Girls and young women (from 8 to 40 years old) are most susceptible to cystitis. Cervical cystitis in women is most often caused by poor hygiene and weakened immunity:

1. Acute cervical cystitis can begin after hypothermia, especially in the area where the organs of the urinary and reproductive systems are located. This is caused by sitting on a cold surface for a long time and wearing too light clothes.
2. The disease develops due to lack of hygiene (rarely taking a shower or bath, wearing dirty underwear, unprotected sexual intercourse). Bacteria from the genitals or intestines enter the urethra and then into the bladder.
3. Risk factors include sexually transmitted infections (gonorrhea, chlamydia, candidiasis, trichomoniasis, herpes).
4. Cervical cystitis can appear against the background of weak immunity due to any infectious processes in the body: colds, flu, caries.
5. Lack of physical activity contributes to inflammation.
6. Irritation of the organ neck is caused by the abuse of strong drinks and caffeine, bad eating habits (insufficient consumption of fiber, slow carbohydrates, excess sugar, flour, spicy and salty foods).

Men

In men, inflammation most often results from a narrowing of the cervix due to hardening of the bladder tissue. Scars form on the cervix, and the hole for the outflow of urine narrows, which interferes with emptying.

A person can be born with sclerosis of organ tissue, but more often scarring of the cervical walls appears in old age after prostate surgery. Long-term or repeated inflammatory processes in the prostate can also lead to cervical sclerosis.

Symptoms

The onset of the disease is usually acute: the main symptom of cervical cystitis is a frequent urge to urinate (every 15–20 minutes).

Symptoms of the disease:

• pain, burning in the lower abdomen, especially during bowel movements;
• pain during sexual intercourse;
• elevated temperature;
• nausea, vomiting;
• deterioration of general condition;
• urinary incontinence;
• a small amount of fluid released when visiting the toilet (often in the form of a thin stream or drops);
• bloody or purulent impurities in the urine, cloudiness, repulsive odor.

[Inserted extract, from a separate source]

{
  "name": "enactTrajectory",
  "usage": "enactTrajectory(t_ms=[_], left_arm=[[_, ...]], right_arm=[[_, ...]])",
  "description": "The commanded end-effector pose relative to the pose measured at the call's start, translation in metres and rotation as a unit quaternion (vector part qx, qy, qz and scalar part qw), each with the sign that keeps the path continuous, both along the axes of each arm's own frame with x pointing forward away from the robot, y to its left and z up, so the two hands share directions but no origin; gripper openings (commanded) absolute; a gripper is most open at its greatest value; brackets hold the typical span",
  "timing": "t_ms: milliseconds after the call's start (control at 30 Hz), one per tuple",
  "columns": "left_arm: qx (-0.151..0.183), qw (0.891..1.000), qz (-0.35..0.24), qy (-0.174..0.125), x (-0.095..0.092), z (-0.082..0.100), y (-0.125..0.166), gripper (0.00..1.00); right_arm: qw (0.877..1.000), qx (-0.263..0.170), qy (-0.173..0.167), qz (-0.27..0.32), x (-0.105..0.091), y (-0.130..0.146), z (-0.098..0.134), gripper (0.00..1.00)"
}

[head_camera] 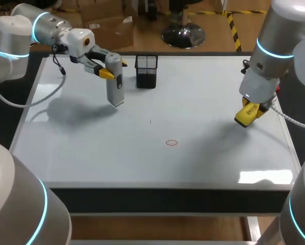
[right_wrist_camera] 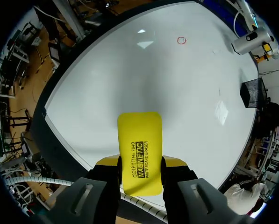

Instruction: Pick up the inspection probe, press it on each red-marked spot on the whiteboard one by one, put down the probe, pick up the eraser, and wipe off all the red marks.

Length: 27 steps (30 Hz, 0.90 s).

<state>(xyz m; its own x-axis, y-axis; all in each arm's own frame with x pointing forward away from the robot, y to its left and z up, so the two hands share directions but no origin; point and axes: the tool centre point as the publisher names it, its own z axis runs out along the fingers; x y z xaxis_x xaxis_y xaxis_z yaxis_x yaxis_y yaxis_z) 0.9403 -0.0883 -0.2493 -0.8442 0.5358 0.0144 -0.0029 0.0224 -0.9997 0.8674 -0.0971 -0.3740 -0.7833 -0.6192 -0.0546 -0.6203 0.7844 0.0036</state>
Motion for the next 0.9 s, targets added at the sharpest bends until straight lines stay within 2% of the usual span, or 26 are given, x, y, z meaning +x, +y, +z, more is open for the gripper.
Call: enactTrajectory(t_ms=[33,267,900], left_arm=[[-0.002,1.0,0.003,0.001,0.0042,-0.0021,0.0105,0.0],[-0.005,1.0,0.011,0.001,0.0087,-0.0013,0.0185,0.0],[-0.005,1.0,0.011,0.001,0.0087,-0.0013,0.0185,0.0]], right_arm=[[1.0,-0.001,0.0,0.001,0.0003,-0.0006,0.0002,0.0],[1.0,-0.001,0.0,0.001,0.0003,-0.0006,0.0002,0.0],[1.0,-0.001,0.0,0.001,0.0003,-0.0006,0.0002,0.0]])
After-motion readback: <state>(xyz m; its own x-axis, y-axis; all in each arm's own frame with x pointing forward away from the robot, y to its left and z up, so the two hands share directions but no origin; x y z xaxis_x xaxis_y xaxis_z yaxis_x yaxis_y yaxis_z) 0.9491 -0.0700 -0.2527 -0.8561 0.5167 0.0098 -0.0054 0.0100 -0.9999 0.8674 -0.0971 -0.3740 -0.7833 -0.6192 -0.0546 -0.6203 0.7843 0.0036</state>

Sometimes cervical cystitis is asymptomatic or the symptoms are mild.

In this case, it can be recognized by urine, blood tests, and the results of instrumental examinations.

Sclerosis of the bladder neck in men has the following symptoms:

1. At the first stage (lasts about 3 years), the patient complains of frequent visits to the toilet, especially at night. If the patient consults a urologist in time, the disease can be completely cured.
2. In the second stage, due to scars on the bladder and a narrowed passage for fluid exit, unremoved urine begins to accumulate in the body of the organ. When you finish urinating, blood often appears. At this stage, incontinence or problems with urine flow develop. Pathogenic microorganisms multiply in the accumulated urine, causing inflammation to spread to the entire bladder and then to the kidneys. The result may be pyelonephritis or other serious kidney dysfunction.
3. At the third stage, the patient loses the ability to urinate independently. It is necessary to install a stoma (an artificial opening for draining urine through a catheter) in the anterior wall of the abdomen.